DIGITAL LIBRARY
COMPARATIVE ANALYSIS OF CHATGPT-4 AND CO-PILOT IN CLINICAL EDUCATION: INSIGHTS FOR MEDICAL TEACHING AND LEARNING
1 Khoo Teck Puat Hospital (SINGAPORE)
2 Newcastle University Medicine (MALAYSIA)
About this paper:
Appears in: INTED2024 Proceedings
Publication year: 2024
Page: 2123 (abstract only)
ISBN: 978-84-09-59215-9
ISSN: 2340-1079
doi: 10.21125/inted.2024.0585
Conference name: 18th International Technology, Education and Development Conference
Dates: 4-6 March, 2024
Location: Valencia, Spain
Abstract:
Background:
The advent of AI platforms like ChatGPT-4 and Co-Pilot is transforming medical education, offering unique approaches to knowledge dissemination and application. Understanding their efficacy in clinical teaching and decision-making is crucial for optimizing their educational impact.

Objectives:
This study compares ChatGPT-4 and Co-Pilot in addressing complex clinical scenarios, focusing on accuracy, depth, practicality, and user satisfaction among healthcare educators and professionals.

Methods:
Selected clinical problems – diabetic neuropathy, acute myocardial infarction, and pediatric asthma – were used to query both AI platforms. The responses were assessed for accuracy against current guidelines, depth of explanation, and practical applicability. A blinded survey evaluated user satisfaction among healthcare professionals.

Results:
Preliminary analysis revealed differences in the platforms' response characteristics. ChatGPT-4 provided more detailed, comprehensive explanations, whereas Co-Pilot's responses were concise and direct.
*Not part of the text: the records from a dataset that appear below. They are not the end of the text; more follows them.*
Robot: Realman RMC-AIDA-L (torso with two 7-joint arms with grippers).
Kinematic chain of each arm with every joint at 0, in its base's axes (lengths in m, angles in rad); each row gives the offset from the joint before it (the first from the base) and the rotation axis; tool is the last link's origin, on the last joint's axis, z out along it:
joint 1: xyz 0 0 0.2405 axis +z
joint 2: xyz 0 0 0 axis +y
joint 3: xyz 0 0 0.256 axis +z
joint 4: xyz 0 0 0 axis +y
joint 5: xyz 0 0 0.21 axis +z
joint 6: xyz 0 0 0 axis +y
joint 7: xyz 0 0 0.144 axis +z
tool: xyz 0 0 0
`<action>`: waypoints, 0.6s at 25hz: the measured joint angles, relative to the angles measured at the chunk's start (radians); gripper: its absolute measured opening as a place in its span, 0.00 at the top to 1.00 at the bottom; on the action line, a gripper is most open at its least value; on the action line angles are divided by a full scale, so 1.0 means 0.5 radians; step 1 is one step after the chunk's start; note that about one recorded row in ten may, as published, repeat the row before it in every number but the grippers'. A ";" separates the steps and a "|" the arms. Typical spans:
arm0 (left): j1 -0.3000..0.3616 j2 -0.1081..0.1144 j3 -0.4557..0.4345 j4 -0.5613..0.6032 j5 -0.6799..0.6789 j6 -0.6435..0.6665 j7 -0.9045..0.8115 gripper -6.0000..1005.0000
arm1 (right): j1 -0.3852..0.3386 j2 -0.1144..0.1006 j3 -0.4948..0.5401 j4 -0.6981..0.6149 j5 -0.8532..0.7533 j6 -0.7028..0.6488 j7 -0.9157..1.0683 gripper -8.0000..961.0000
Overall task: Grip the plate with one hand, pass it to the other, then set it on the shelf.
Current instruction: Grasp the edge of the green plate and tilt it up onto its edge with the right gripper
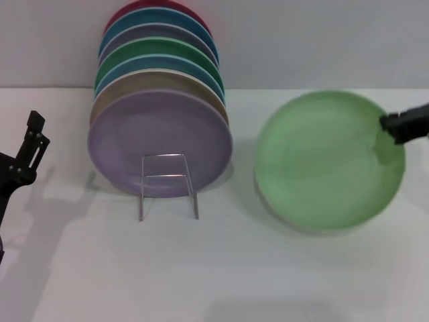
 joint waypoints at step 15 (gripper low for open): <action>0.012 0.000 0.000 0.002 0.000 0.018 -0.011 0.23 | -0.355 0.005 -0.413 0.125 -0.138 -1.078 0.002 0.97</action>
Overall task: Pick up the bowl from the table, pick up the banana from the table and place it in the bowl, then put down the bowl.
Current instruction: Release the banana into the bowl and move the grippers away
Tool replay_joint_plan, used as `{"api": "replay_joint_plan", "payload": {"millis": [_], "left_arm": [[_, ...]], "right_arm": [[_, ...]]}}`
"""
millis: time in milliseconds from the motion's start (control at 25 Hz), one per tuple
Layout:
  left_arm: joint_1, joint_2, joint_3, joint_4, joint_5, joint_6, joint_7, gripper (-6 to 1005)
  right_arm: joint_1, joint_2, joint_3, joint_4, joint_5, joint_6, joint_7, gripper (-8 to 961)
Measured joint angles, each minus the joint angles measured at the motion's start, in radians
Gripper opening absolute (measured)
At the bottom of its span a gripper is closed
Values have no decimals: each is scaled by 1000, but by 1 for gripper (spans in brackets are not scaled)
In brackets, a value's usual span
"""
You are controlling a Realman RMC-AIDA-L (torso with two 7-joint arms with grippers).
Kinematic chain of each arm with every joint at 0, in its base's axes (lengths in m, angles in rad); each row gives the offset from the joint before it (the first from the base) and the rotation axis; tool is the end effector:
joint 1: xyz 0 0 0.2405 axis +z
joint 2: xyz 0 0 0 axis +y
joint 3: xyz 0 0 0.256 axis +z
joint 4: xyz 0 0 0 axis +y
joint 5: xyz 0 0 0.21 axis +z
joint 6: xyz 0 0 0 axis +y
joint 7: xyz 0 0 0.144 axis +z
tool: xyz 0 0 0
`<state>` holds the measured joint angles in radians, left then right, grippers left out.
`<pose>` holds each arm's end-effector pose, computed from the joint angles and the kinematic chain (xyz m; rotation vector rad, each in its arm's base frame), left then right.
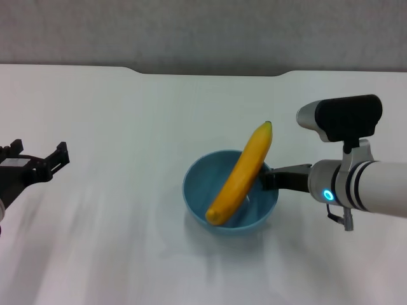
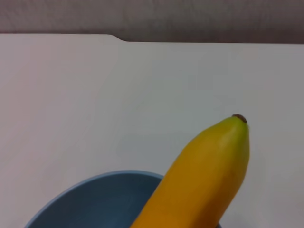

User satisfaction varied, with preferences aligning with specific educational and clinical needs.

Conclusion:
The study highlights the importance of choosing the right AI tool in clinical education, based on the specific requirements of the educational context and clinical problem. These findings are instrumental in shaping the integration of AI in medical education, emphasizing the need for customized AI solutions to enhance learning efficacy and clinical decision-making.

Implications:
This research offers valuable insights for medical educators in incorporating AI tools into teaching methodologies. It also provides AI developers with targeted feedback for refining their platforms, ultimately advancing the role of technology in medical education.
Keywords:
AI in Medical Education, ChatGPT-4, Co-Pilot, Clinical Decision-Making, Educational Technology.